Instructions to follow: Reproduce, word for word, the lines in the material below starting with the one that has "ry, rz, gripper" and going on through the one that has "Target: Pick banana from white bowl". Leave out all pictures.

Data section:
===
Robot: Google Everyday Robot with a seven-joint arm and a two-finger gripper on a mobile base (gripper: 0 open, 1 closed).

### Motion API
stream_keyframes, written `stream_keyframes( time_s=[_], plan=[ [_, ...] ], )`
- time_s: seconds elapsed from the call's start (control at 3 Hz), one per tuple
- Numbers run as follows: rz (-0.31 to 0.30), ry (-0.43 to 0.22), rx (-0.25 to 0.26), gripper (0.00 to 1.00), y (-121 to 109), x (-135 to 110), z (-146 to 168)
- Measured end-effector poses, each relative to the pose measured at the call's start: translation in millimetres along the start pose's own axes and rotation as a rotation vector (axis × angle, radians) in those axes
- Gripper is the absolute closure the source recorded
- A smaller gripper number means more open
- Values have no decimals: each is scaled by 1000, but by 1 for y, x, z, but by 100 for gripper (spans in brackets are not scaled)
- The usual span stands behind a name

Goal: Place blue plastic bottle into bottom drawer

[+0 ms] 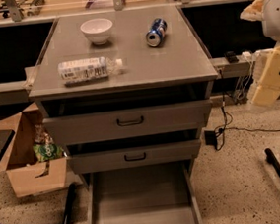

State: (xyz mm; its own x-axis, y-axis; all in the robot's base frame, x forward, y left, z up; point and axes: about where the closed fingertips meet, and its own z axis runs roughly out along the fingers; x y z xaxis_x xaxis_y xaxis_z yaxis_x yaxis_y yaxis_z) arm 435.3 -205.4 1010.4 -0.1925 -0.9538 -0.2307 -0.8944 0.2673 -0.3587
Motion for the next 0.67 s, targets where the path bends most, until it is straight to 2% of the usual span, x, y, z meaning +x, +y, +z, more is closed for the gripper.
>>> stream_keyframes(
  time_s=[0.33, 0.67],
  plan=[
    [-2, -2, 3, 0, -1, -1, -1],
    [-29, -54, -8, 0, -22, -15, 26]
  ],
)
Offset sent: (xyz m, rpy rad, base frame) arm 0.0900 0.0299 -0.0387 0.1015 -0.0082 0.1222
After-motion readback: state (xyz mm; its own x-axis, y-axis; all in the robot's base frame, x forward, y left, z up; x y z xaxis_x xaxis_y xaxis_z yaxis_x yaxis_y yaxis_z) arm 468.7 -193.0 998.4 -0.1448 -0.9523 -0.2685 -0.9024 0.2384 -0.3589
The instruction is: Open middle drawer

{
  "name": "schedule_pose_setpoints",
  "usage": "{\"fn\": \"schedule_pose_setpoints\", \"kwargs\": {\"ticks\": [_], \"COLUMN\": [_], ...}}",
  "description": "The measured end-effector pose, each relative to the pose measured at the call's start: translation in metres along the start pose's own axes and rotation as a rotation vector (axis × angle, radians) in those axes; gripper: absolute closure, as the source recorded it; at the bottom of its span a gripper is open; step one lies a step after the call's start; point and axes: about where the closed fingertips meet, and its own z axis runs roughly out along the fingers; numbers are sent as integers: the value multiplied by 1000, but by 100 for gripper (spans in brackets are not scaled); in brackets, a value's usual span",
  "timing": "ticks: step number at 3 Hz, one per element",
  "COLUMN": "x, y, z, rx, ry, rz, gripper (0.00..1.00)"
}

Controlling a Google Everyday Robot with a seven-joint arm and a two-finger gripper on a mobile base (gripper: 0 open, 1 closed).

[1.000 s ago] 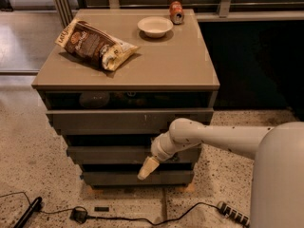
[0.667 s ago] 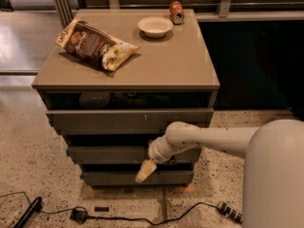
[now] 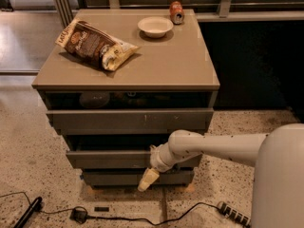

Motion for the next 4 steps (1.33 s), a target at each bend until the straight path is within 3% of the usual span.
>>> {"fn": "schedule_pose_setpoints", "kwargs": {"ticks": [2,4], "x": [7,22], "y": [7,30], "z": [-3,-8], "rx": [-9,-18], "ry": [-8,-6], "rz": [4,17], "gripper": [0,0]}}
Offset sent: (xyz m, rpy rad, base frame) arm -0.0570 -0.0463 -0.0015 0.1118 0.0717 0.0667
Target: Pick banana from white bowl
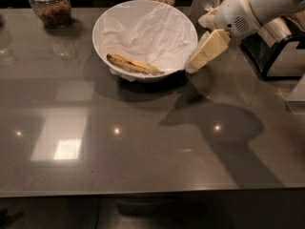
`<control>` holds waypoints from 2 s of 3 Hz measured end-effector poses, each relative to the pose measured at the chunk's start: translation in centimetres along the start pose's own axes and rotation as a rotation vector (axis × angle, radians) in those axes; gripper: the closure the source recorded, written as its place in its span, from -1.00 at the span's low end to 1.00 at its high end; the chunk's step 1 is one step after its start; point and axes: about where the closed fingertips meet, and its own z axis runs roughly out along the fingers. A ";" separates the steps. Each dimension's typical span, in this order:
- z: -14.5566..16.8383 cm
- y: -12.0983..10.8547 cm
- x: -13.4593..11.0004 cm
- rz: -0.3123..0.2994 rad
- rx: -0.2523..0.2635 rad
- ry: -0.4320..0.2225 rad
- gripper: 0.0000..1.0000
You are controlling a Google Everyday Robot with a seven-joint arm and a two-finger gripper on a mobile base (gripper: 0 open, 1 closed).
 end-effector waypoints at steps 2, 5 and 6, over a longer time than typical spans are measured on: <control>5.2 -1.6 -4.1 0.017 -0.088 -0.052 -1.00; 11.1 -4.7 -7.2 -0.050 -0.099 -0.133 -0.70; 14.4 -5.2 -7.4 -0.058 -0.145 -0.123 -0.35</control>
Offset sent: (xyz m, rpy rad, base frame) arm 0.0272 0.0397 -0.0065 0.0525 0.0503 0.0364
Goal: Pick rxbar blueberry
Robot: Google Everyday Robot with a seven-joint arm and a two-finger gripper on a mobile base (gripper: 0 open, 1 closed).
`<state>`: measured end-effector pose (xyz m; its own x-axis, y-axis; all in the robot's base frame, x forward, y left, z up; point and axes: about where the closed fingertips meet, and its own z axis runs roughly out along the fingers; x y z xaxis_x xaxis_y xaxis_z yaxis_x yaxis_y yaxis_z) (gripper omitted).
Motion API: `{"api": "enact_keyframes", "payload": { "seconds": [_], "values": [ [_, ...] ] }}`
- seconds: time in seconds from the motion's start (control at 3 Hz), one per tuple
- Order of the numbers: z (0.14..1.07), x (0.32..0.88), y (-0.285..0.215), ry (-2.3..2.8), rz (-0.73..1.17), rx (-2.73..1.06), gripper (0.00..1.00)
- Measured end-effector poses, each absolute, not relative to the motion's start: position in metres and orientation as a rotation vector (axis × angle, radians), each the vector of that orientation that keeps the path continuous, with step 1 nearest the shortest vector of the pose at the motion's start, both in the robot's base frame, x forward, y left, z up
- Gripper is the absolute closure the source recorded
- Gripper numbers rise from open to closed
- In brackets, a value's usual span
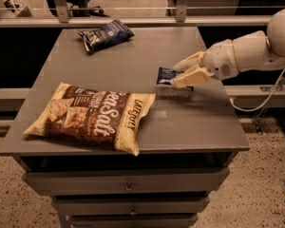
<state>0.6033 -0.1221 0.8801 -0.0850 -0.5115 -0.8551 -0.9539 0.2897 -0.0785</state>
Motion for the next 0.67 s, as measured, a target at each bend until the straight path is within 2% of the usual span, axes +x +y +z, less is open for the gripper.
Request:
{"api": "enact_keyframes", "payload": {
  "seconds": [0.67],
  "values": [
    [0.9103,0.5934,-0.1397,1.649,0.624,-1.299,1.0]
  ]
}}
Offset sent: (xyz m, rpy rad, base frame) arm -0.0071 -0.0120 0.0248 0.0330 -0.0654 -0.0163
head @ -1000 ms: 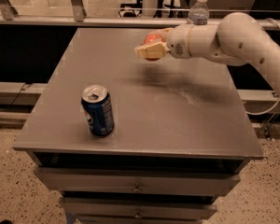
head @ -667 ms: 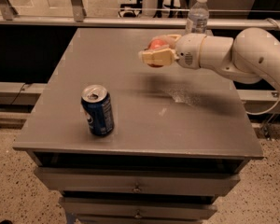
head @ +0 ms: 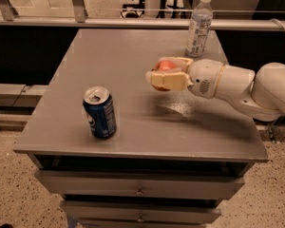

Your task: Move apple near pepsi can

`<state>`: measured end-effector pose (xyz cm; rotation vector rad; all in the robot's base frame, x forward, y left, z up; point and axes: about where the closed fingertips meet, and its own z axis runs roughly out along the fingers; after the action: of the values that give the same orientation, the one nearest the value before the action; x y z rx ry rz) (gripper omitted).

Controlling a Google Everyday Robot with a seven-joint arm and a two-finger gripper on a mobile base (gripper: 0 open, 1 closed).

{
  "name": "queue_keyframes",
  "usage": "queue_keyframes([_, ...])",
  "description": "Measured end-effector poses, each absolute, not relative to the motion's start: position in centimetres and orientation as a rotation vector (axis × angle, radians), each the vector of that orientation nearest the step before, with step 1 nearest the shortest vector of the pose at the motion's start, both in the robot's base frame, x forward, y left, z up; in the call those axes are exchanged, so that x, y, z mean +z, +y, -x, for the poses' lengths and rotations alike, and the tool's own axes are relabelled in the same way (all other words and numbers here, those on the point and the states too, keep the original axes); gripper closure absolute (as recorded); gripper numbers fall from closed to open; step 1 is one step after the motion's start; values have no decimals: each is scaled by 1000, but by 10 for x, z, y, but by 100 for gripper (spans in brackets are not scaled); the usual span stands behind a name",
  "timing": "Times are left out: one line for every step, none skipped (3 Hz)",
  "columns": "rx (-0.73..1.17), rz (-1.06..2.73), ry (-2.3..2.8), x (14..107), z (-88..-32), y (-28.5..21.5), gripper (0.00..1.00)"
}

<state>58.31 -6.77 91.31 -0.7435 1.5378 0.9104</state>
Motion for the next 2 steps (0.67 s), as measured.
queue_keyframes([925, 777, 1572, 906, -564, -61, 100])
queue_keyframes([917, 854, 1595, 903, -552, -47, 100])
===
Reply:
  "COLUMN": "x, y, z, rx, ry, rz, gripper (0.00..1.00)"
}

Controlling a Google Everyday Robot with a seven-joint arm and a two-finger gripper on a mobile base (gripper: 0 open, 1 closed).

[1.000 s ago] 
[0.667 s ago] 
[now] 

Motion for the next 4 steps (1.33 s), a target at each bend until the straight path is within 3% of the usual span.
>>> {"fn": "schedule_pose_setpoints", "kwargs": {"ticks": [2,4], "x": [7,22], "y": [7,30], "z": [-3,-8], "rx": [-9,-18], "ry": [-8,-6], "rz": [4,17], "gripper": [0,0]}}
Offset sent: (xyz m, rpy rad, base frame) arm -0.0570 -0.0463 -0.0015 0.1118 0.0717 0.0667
Target: Pick banana from white bowl

The exercise has been completed.